Política
"Laranja" de esquema que desviou R$13,8 mi em Rio Largo mora na periferia de SP
Um inquérito da PF reuniu indícios de que o prefeito, Gilberto Gonçalves (Progressistas), teria usado duas empresas para desviar dinheiro federal
O empresário alagoano Adson Lima da Silva, de 33 anos, aparece, segundo os registros da Receita Federal, como um dos donos da construtora Litoral, com sede em Maceió, que recebeu R$ 13,8 milhões, vindos em sua maioria de verbas federais repassadas a prefeituras alagoanas. Sua residência, porém, não condiz com um empresário que recebe esse montante financeiro.
Em reportagem publicada nesta quinta-feira (4), o Estadão esteve no endereço que consta em relatório da Polícia Federal vinculado ao CPF de Adson. Ao contrário do que se imagina de um empresário com contrato milionários, no endereço a reportagem encontrou uma 'vila', onde vivem várias famílias.
Segundo os vizinhos, Adson se mudou há alguns anos. Para a PF ele é um “laranja” no esquema de desvio de verbas federais enviadas para a cidade de Rio Largo (AL). Um inquérito da PF reuniu indícios de que o prefeito, Gilberto Gonçalves (Progressistas), teria usado duas empresas para desviar dinheiro federal. Uma das empresas está registrada em nome de Adson.
A Polícia Federal diz que se trata de uma empresa de fachada: a Litoral nunca teve empregado registrado e a sede fica no quarto do Hotel Aqua Inn, no bairro da Ponta Verde, na capital alagoana.
Segundo relatório da Polícia Federal, o dinheiro que abasteceu a empresa chegou às prefeituras alagoanas por meio do Fundeb (Fundo de Desenvolvimento da Educação Básica) e dos Fundos Municipais de Saúde (FMS) dos municípios, esse último alimentado também com recursos do Orçamento Secreto. No caso de Rio Largo, o Fundo Municipal de Saúde local recebeu quase R$ 9 milhões de emendas enviadas por Arthur Lira.

O prefeito de Rio Largo Gilberto Gonçalves usa redes sociais
para agradecer o apoio que recebe do presidente da Câmara Arthur Lira.

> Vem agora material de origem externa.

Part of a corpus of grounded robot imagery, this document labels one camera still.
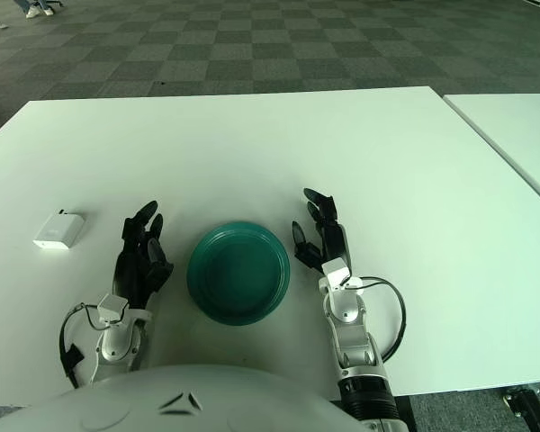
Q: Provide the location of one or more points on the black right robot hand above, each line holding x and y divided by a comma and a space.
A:
333, 243

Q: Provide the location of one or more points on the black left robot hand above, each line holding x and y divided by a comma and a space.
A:
135, 270

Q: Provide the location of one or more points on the white charger block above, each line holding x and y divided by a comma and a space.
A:
58, 231

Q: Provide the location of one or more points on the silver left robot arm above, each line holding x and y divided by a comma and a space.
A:
117, 346

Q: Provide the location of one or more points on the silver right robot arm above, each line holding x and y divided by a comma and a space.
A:
355, 342

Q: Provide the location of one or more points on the green round plate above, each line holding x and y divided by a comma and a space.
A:
238, 274

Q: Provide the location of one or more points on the white robot torso shell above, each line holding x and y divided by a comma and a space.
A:
117, 405

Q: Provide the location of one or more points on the white neighbouring table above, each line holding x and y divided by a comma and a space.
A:
522, 130

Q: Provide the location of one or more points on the person legs with white sneakers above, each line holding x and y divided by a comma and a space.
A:
32, 11

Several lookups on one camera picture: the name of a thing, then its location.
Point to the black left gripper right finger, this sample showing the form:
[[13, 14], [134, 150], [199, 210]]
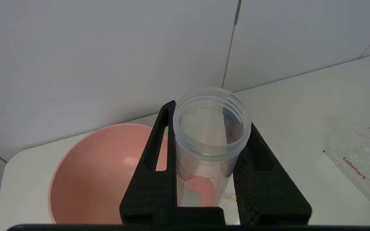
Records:
[[268, 192]]

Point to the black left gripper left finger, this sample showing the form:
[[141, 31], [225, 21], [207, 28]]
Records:
[[146, 192]]

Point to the test tube with red pigment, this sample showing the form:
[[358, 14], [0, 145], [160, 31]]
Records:
[[204, 160]]

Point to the clear acrylic test tube rack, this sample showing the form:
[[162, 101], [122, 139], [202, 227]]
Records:
[[361, 160]]

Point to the pink plastic bowl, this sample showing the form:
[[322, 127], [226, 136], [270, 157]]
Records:
[[101, 179]]

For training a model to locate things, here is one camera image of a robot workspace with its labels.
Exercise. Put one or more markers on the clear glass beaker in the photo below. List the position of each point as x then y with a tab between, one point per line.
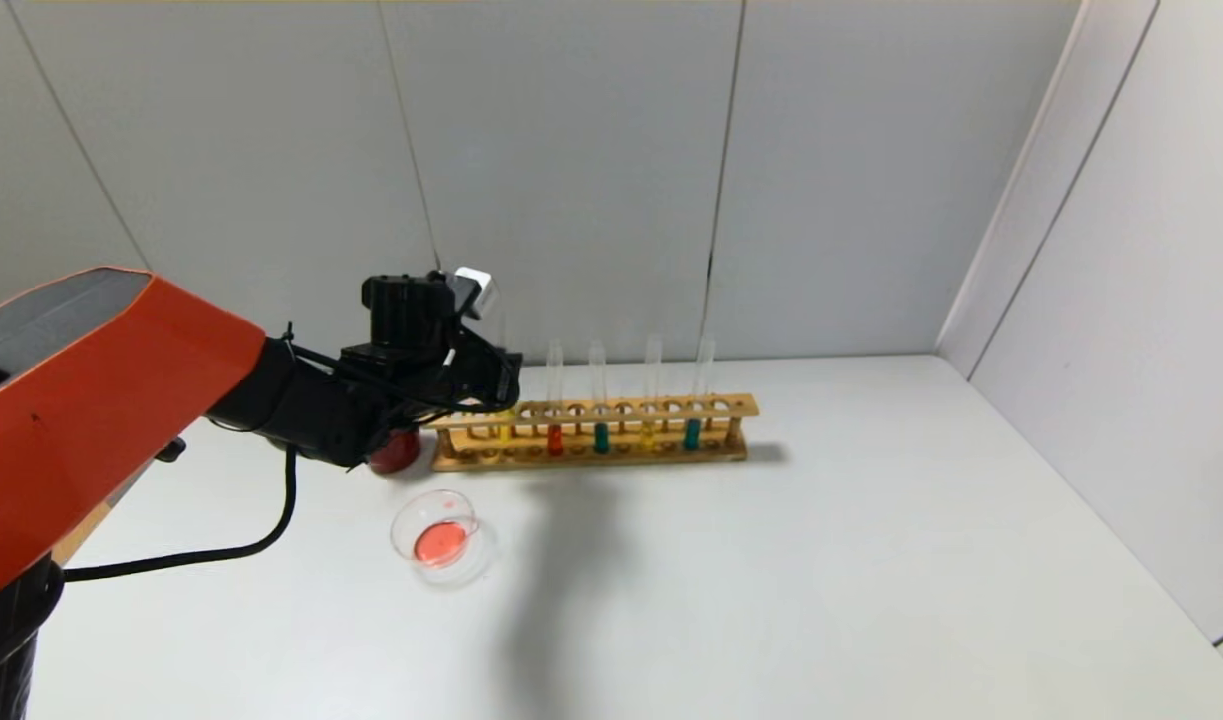
441	545

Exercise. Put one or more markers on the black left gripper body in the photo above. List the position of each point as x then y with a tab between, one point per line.
502	380

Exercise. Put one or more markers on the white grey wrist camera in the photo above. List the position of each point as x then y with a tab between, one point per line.
474	288

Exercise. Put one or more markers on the wooden test tube rack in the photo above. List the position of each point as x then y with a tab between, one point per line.
621	408

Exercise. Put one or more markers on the test tube with teal pigment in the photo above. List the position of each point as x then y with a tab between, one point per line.
692	434
600	438

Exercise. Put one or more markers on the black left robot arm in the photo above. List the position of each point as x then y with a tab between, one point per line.
91	400

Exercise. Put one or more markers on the test tube with yellow pigment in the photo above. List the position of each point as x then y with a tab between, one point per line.
648	436
507	430

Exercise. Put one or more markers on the test tube with red pigment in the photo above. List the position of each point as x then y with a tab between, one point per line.
555	440

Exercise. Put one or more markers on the dark red cup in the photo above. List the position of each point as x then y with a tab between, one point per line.
396	452

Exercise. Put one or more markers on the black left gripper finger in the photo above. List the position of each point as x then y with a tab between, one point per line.
511	365
499	398

Adson também trabalhou durante um tempo em uma empresa de autopeças, chamada Reauto – esta existe de fato e pertence ao pai de Adson, Ailton. Apesar disso, a Reauto “apresenta estrutura incompatível com os valores que transitaram por suas contas, pois, entre 01/01/17 e 15/02/22, recebeu R$ 49.038.965,19″ de Rio Largo e outras prefeituras alagoanas, segundo a PF.
Adson, seu irmão Alisson e outras pessoas ligadas à Litoral e à Reauto fizeram 233 saques de dinheiro vivo, na boca do caixa, com valores acima de R$ 10 mil – a maior parte deles tinha o valor de R$ 49 mil. Alguns do saques ocorriam no mesmo dia em que a prefeitura de Rio Largo depositava na conta da Litoral. Trata-se de uma tática para evitar a detecção pelo Conselho de Controle de Atividades Financeiras (Coaf), que recebe alertas sobre operações acima de R$ 50 mil. Em quatro ocasiões, a Polícia Federal flagrou pacotes de dinheiro sendo entregues pelo pessoal das empresas aa seguranças pessoais de Gilberto Gonçalves, que inclusive estavam usando veículos oficiais do município. O dinheiro foi então levado à prefeitura.
O imóvel simples onde Adson viveu é uma casa simples, na comunidade Jardim Ipanema, no bairro de Jaraguá, em São Paulo.
Por intermédio de sua assessoria, Lira informou que destina verbas federais para prefeitos que o apoiam, como fazem os demais deputados e senadores. “Cabe aos órgãos de controle a fiscalização eficiente para o bom uso dos recursos. É isso que apoiamos”, disse. Procurado, o prefeito Gilberto Gonçalves não se manifestou.